Tesla will need to raise more cash in 2017

At issue is production for the much-anticipated Model 3, which Elon Musk says is on target for launch in 2017. Tamberrino expects the company to delay production of the electric compact sedan, and that the company will need to raise more capital by the end of the year. The investment bank also has concerns about immediate high capital expenditure needs required to support the production, sale, and service of its upcoming launch of the Model 3

Tesla CEO Elon Musk said on the earnings call that the company expects to spend $2 to $3 billion on capital expenses to build retail sales, develop a delivery network and service model, and double its SuperCharger network to support Model 3 roll out, which has approximately 373,000 reservations. However, Goldman forecasts $3 billion in capital expense with $2.8 billion of future cashflow in 2017—meaning a $1.7 billion funding influx is needed by Q4 2017. And that's assuming all goes according to schedule. 

Model 3 will be late, says analyst

Tesla is in the process of retooling its Fremont factory in preparation for a July production start day, and plans to reach volume production levels by September. Musk had cautioned that hiccups in the supply chain from as little as one percent of suppliers could cause costly delays, and was concerned about the number of test cycles that might be required to eliminate bugs in its stamping line. 

"Ultimately we see a delayed launch (pushing volume growth out and to the right) and FCF burn rate (necessitating a capital raise before 4Q17) to weigh on TSLA’s shares," wrote Tamberrino in a letter to clients.

Energy business unproven and possibly distracting

Despite Tesla's advantage of being at least one product cycle ahead of other vehicle- and battery manufacturing companies, the investment bank doesn't see any barriers to entry from competitors that would prevent them from stealing electric vehicle market share. It also calls Tesla's energy business model "unproven." 

Tesla says it expects its solar energy generation and storage division to grow at twice the rate of its automotive business. However, Tamberrino sees its acquisition of SolarCity as an expensive distraction that drags down the balance sheet and doesn't do much to support its most pressing priority of getting the Model 3 to market, especially as other manufacturers close in on Tesla's EV lead.

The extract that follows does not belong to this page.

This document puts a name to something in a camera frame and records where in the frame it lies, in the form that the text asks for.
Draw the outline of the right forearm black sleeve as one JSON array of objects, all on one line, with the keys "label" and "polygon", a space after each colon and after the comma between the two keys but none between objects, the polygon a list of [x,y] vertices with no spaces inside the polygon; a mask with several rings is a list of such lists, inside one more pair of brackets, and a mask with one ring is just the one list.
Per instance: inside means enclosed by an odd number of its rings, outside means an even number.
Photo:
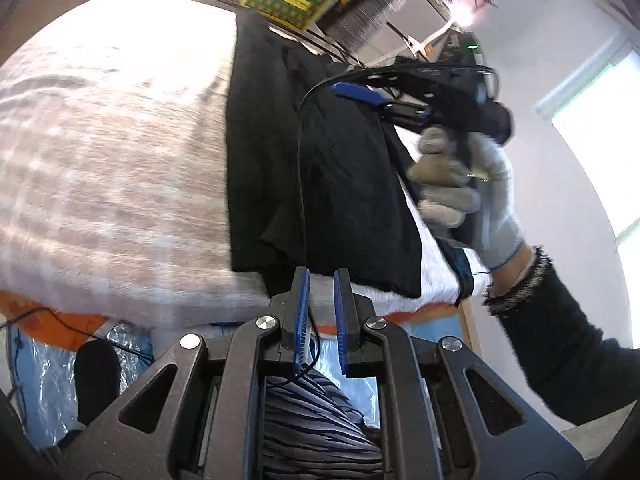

Analysis could change if Tesla meets milestones

Tamberrino says that his once-bullish outlook could return if Tesla demonstrates higher demand of its current vehicle offerings than what's currently modeled, and hits key milestones to assure an on-track volume production of the Model 3 in the second half of 2017. Tesla said it expects to sell between 47,000 and 50,000 Model X and Model S in the first half of 2017, but didn't give an estimate for the second half. 

Goldman Sachs says it would also like to see the company lower battery pack costs and demonstrate high consumer demand for a combined Tesla energy-and-vehicle ecosystem to change its current position on the stock. That may be the "big news" surrounding the proposed Gigafactory 3 and Gigafactory 4 to which Musk alluded to on the earnings call. 

News of the downgrade caused the stock to drop to $245 per share at mid-day trading—a 4.5 percent drop from its Friday close of $257 per share.